*TRY IT:* Restate the listing below word for word, omitting any images.

*RECORDED DATA:*

"""

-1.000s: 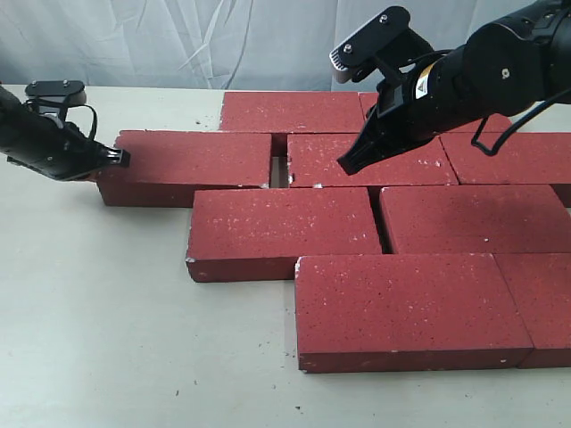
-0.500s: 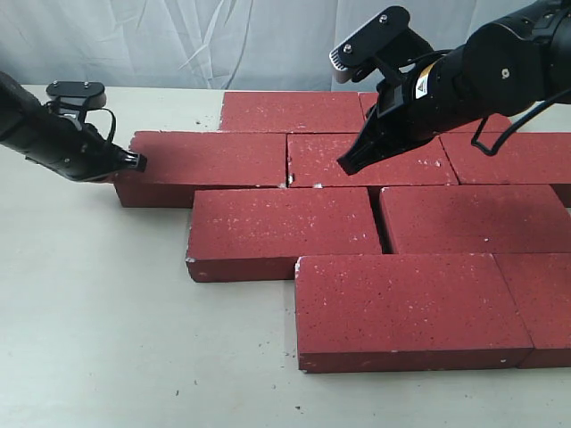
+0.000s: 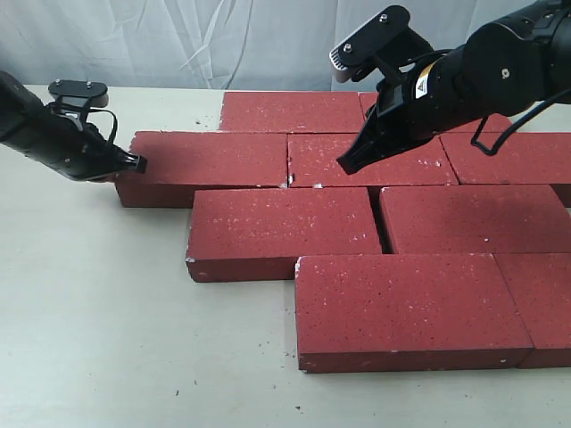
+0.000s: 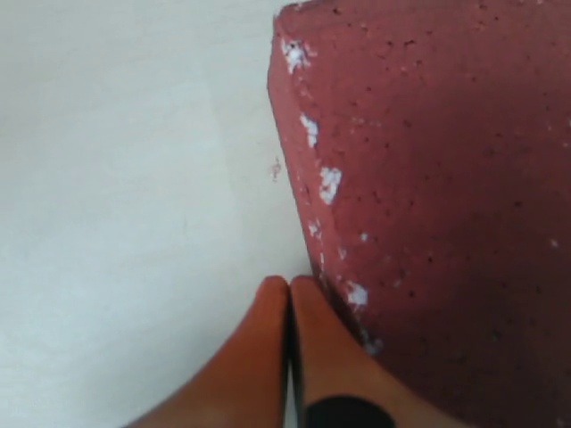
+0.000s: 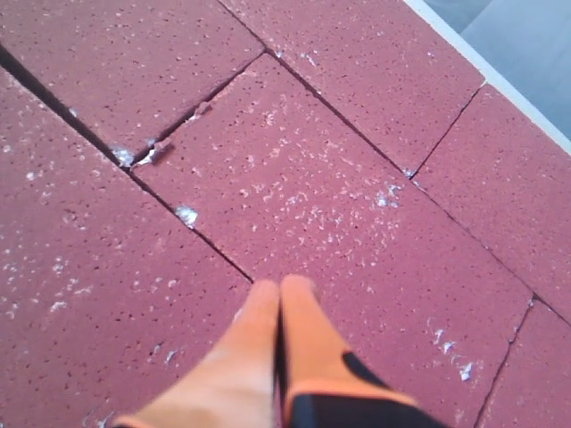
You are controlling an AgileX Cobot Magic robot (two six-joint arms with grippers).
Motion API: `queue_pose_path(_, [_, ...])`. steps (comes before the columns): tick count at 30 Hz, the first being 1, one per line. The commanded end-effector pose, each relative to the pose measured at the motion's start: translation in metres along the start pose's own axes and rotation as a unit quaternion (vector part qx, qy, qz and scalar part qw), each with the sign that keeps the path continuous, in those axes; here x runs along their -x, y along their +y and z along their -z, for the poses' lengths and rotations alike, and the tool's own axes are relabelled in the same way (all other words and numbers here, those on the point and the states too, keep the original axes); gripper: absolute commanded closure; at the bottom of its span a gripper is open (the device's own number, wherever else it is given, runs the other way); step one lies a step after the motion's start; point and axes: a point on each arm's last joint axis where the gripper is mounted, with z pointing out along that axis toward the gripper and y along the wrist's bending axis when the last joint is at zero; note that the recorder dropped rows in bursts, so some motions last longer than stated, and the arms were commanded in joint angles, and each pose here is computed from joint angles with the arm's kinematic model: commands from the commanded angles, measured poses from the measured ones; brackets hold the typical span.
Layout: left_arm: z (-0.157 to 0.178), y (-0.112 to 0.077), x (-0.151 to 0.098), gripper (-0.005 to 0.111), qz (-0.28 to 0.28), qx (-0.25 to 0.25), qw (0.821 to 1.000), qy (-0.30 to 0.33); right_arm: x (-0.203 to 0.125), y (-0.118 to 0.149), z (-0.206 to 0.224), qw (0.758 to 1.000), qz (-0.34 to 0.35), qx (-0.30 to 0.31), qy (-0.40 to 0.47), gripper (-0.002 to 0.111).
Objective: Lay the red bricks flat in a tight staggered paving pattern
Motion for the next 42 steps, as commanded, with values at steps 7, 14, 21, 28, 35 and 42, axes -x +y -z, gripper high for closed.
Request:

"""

*WRITTEN RESPONSE:*
-1.000s: 
-0.500s: 
+0.000s: 
+0.000s: 
+0.000s: 
You are controlling an AgileX Cobot Magic robot (two six-joint arms with grippers).
Motion API: `queue_pose_path(_, [_, ...])`. steps (comes before the columns): tick count at 30 Hz, the first being 1, one per line. The commanded end-effector pose, each relative to the pose measured at the motion's start: translation in metres along the start pose's own axes and rotation as a unit quaternion (vector part qx, qy, qz and scalar part qw), each with the sign that keeps the path continuous, in those axes; here x runs along their -x, y along their +y and z along their -z, for the poses' lengths and rotations alike, and the tool's own axes are relabelled in the same way (all other words and numbers here, those on the point and the states too, keep the original axes); gripper: absolute commanded closure; at the bottom of its span a gripper is open (the device's own number, wherever else it is given, runs the other way); step one lies a step after the motion's start; point and axes: a point on each arm's last joint axis where the gripper is mounted, with z pointing out along that axis toward the gripper and y along the wrist's bending axis when the last joint is at zero; note that the recorder dropped rows in bursts, so some motions last longer than stated, and the arms were commanded in joint angles, and each pose here is computed from joint angles with the arm's kinematic model: commands from the commanded angles, measured poses from the measured ones; brackets hold the typical span.
Layout: left_arm: z (-0.157 to 0.178), y (-0.112 to 0.077), x (-0.151 to 0.098), gripper (-0.005 to 0.111), qz (-0.28 to 0.28), qx (-0.25 to 0.25), qw (0.821 to 1.000), qy (-0.30 to 0.33); right_arm: x (-0.203 to 0.125), y (-0.118 to 0.149), z (-0.206 to 0.224), qw (0.758 to 1.000), qz (-0.34 to 0.35), qx (-0.30 to 0.31), qy (-0.40 to 0.47), gripper (-0.002 to 0.111).
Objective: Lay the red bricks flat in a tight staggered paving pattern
Motion for the next 42 steps, as commanded, with values at steps 7, 14, 21, 28, 35 and 42, axes -x +y -z, gripper high for closed.
Request:

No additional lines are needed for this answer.